| EXERCISE DIRECTIONS |
Skipping all pictures, set down the lines of the listing from the first through the one with "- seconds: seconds".

| COLLECTED DATA |
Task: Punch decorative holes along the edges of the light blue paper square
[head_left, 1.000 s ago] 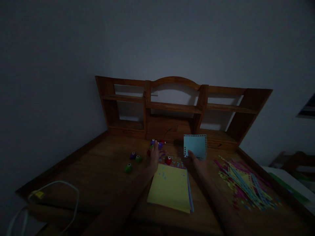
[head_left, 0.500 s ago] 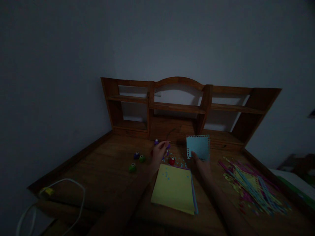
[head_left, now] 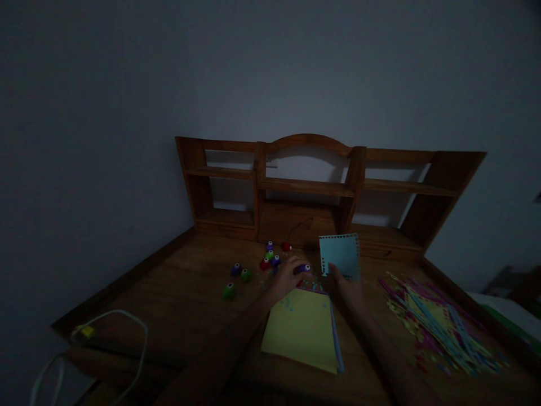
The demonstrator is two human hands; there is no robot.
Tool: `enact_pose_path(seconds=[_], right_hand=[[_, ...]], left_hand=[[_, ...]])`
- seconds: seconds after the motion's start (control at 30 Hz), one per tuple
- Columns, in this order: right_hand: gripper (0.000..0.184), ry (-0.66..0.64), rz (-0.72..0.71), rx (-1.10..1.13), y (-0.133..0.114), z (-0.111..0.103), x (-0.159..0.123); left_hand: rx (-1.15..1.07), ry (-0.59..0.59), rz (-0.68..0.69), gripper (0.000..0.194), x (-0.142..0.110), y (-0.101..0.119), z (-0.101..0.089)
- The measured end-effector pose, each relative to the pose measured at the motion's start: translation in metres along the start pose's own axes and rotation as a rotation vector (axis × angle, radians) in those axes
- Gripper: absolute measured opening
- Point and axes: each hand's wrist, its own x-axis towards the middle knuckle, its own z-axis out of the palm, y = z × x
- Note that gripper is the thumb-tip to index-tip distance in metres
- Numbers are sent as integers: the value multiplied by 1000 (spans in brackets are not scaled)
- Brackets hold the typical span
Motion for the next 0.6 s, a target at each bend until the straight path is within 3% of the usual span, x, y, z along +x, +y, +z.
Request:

| RESULT |
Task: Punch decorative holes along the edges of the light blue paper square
[head_left, 1.000 s ago] 
[head_left, 0.500 s ago] 
[head_left, now] 
The demonstrator is two human hands; there is no robot.
Tool: `enact_pose_path(seconds=[_], right_hand=[[_, ...]], left_hand=[[_, ...]])`
- seconds: seconds after the motion's start (control at 30 Hz), one per tuple

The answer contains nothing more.